Femme et développement local durable :
Au Mali, les femmes qui représentent 75% de la main d’œuvre agricole pourraient apporter beaucoup plus en termes de croissance et de développement. Mais toute une série d’obstacles les freinent. Parmi ceux-ci la ségrégation du marché du travail, le difficile accès aux crédits dans les banques, entre autres. L’étude révèle aussi que les femmes ont moins accès à la terre à cause des régimes fonciers défavorables. Seulement 5% des femmes Maliennes sont des propriétaires terriennes. Dans certaines contrées rurales, leur charge alourdie par des travaux comme le ramassage du bois, le puisage de l’eau les empêche d’être autonomes.
En matière de formation professionnelle, il n’y a pas eu d’action spécifique majeure initiée dans le domaine du genre, aucune mesure incitative ou quota pour favoriser l’égalité du genre n’a été prévue ou étant timides.

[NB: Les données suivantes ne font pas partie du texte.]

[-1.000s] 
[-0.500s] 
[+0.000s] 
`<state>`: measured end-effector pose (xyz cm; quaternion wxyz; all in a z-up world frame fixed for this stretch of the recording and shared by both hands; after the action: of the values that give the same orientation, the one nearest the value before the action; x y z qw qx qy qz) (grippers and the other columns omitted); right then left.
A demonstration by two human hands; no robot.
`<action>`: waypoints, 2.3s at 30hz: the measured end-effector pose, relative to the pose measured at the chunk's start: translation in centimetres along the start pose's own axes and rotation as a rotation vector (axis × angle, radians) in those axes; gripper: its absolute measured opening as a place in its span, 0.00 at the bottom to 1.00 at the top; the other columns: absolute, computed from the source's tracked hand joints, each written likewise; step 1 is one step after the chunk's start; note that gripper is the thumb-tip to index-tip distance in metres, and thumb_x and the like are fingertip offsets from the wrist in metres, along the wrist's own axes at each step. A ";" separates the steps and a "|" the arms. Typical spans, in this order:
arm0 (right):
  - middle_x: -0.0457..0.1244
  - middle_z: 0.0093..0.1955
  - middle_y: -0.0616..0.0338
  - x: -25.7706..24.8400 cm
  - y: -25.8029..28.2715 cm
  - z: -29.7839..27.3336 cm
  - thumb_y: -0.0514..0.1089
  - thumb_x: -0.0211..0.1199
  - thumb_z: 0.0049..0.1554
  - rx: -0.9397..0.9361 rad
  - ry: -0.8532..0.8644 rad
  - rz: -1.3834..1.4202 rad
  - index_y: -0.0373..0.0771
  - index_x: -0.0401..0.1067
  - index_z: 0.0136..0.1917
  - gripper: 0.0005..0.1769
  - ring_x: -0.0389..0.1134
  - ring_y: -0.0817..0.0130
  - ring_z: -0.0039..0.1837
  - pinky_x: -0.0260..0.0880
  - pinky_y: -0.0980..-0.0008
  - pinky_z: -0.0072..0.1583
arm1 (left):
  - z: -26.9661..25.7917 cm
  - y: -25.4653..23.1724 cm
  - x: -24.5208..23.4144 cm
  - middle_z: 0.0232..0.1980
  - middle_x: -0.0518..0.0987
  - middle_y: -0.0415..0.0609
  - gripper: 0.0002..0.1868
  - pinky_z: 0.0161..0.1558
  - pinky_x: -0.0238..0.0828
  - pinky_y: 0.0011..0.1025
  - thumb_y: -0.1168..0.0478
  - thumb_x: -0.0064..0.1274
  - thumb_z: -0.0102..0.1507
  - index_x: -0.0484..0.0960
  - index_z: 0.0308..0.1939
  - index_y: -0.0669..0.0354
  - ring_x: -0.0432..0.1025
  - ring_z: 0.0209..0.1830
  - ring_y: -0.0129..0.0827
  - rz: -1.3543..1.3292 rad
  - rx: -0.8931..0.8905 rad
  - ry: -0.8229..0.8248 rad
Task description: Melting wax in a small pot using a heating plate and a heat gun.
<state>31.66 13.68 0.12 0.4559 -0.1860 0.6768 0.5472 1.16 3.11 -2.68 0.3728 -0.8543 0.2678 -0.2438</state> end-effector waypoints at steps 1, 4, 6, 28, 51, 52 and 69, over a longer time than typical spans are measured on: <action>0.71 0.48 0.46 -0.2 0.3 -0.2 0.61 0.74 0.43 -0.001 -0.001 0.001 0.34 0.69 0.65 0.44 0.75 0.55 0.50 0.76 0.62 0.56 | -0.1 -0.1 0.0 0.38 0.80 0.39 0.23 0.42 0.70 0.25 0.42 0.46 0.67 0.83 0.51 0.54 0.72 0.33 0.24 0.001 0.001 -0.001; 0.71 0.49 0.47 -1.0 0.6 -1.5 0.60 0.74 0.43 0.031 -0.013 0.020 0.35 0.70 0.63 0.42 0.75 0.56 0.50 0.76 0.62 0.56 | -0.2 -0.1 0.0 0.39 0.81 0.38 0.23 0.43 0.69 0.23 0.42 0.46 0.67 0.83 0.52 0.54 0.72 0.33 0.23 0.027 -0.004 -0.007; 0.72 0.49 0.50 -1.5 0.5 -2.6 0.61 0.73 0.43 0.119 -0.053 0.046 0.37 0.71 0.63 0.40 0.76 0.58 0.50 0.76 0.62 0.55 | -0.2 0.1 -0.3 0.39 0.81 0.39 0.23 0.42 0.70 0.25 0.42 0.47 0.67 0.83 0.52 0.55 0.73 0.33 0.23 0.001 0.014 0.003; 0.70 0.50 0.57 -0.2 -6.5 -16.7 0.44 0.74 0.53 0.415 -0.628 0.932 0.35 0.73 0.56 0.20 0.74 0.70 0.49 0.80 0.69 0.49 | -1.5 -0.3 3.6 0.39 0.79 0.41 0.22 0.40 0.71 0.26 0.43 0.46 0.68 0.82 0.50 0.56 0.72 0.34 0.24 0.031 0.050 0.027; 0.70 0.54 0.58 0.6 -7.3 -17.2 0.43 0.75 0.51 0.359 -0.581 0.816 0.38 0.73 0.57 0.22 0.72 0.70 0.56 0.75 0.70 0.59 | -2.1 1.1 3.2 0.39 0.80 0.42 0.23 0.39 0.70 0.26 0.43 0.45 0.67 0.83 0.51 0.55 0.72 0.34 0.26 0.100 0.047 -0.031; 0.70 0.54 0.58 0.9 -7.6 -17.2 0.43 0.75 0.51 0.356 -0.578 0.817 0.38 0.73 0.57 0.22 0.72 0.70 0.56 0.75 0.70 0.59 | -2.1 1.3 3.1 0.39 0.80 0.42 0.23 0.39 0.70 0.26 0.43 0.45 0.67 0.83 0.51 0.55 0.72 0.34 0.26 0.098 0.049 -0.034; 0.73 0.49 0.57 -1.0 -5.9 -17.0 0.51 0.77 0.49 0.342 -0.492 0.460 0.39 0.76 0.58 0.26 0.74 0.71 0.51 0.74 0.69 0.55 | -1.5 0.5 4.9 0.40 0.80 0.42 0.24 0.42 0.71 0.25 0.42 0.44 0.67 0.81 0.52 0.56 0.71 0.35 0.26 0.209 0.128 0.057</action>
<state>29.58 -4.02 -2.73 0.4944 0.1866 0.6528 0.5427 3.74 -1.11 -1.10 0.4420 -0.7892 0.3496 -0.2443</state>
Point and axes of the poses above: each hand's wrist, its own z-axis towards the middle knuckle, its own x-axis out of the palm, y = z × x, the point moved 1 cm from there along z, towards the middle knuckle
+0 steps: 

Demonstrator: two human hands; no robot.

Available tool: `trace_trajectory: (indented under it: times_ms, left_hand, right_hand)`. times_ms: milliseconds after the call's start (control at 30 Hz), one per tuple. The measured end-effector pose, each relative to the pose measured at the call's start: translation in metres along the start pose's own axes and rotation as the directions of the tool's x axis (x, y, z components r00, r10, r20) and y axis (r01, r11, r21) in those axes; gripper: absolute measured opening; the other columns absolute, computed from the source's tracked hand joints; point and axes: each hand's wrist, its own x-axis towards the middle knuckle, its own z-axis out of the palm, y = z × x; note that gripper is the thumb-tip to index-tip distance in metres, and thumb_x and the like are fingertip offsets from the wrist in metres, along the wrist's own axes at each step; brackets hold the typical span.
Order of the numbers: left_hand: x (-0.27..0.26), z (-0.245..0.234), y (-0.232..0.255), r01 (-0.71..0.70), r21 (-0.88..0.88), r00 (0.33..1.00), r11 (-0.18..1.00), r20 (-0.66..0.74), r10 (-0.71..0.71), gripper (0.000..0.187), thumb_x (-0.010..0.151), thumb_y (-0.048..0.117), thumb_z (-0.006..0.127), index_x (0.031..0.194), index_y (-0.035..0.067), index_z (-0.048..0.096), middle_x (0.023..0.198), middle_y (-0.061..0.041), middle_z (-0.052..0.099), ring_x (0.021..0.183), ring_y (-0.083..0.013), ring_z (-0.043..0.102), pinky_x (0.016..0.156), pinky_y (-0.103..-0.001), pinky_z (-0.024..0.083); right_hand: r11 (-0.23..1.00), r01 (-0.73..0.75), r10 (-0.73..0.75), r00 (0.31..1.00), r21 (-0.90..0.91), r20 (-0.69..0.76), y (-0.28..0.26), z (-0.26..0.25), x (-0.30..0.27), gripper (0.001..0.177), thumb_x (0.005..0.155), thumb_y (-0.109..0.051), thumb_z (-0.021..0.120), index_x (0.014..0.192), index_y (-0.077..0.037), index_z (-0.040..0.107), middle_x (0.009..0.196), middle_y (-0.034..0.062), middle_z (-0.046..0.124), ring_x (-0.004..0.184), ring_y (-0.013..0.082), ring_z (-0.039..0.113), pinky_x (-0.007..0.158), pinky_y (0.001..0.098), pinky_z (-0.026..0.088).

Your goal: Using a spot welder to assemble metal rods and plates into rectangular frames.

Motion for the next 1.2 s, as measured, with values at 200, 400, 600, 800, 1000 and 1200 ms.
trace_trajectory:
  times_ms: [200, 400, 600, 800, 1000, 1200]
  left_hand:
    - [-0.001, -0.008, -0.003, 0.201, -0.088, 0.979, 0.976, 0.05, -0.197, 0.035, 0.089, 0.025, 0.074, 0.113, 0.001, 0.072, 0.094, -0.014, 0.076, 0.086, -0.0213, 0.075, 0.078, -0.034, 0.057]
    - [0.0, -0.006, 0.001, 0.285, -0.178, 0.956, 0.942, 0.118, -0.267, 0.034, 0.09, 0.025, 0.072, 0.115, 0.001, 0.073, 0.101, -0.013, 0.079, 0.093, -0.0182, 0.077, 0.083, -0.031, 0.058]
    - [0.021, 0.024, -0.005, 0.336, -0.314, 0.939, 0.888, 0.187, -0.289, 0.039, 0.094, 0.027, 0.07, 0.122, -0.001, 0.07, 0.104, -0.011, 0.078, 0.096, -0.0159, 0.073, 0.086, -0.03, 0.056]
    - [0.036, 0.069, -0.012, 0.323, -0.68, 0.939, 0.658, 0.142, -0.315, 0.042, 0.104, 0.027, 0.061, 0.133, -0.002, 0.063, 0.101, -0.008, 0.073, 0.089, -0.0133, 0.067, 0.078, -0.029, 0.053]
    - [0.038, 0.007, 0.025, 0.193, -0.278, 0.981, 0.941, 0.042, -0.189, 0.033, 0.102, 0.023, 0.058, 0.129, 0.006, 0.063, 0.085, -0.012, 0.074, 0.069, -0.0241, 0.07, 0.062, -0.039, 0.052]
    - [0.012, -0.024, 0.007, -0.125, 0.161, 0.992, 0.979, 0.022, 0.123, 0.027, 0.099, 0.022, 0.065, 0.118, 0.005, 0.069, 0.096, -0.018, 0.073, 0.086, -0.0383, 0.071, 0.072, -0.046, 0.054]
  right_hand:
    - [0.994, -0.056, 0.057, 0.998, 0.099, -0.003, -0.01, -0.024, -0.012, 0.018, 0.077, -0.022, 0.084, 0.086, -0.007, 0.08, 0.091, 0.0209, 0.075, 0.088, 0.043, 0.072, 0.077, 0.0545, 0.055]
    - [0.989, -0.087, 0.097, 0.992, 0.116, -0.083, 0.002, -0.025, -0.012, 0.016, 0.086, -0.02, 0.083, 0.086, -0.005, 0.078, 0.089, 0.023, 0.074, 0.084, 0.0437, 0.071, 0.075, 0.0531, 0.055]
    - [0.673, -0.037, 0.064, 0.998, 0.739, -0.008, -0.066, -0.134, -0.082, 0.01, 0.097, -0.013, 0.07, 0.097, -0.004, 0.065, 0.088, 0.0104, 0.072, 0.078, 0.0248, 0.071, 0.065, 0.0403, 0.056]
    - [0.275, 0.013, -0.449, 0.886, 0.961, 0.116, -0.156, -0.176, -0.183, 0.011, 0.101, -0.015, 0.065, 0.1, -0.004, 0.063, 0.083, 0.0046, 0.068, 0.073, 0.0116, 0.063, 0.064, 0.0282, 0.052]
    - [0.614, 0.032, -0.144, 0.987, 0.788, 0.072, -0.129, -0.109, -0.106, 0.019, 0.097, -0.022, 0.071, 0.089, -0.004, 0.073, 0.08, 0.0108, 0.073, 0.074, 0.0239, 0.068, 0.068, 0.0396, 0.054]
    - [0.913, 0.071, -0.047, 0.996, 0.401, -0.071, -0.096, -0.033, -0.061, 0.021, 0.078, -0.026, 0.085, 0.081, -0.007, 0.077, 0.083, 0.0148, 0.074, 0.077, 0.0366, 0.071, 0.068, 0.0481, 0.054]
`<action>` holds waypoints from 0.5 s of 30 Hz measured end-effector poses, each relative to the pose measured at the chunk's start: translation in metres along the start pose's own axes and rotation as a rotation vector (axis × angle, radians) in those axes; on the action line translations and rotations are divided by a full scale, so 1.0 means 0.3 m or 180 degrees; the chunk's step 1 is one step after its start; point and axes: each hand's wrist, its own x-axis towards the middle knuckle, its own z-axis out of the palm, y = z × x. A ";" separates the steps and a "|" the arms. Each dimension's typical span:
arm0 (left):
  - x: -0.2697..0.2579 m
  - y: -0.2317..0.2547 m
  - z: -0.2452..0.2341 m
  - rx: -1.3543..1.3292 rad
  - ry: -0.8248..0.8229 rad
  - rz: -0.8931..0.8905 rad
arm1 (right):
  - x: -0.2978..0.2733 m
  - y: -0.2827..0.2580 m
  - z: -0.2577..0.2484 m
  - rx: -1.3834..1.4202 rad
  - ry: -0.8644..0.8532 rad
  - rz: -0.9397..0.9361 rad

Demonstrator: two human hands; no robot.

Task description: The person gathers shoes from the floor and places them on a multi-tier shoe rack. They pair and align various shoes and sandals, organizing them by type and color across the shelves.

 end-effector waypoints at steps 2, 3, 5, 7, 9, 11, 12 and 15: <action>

L’égalité des sexes constitue un des principes directeurs du nouveau programme de développement durable qui comprend un ensemble de 17 objectifs mondiaux (ODD) à atteindre d’ici 2030, adopté par les États membres de l’ONU au sommet sur le développement durable. À travers un objectif spécifiquement dédié à l’égalité ainsi qu’à l’intégration transversale du genre, cet agenda permettra d’apporter une réponse aux causes structurelles des inégalités et des discriminations. Le Mali à l’instar des autres pays s’est engagé dans l’agenda 2030 et a donc souscrit aux objectifs de développement durable y compris les ODD 5 et 16, à savoir parvenir au respect de l’équité et à l’égalité des sexes et contribuer à l’autonomisation des femmes et les filles.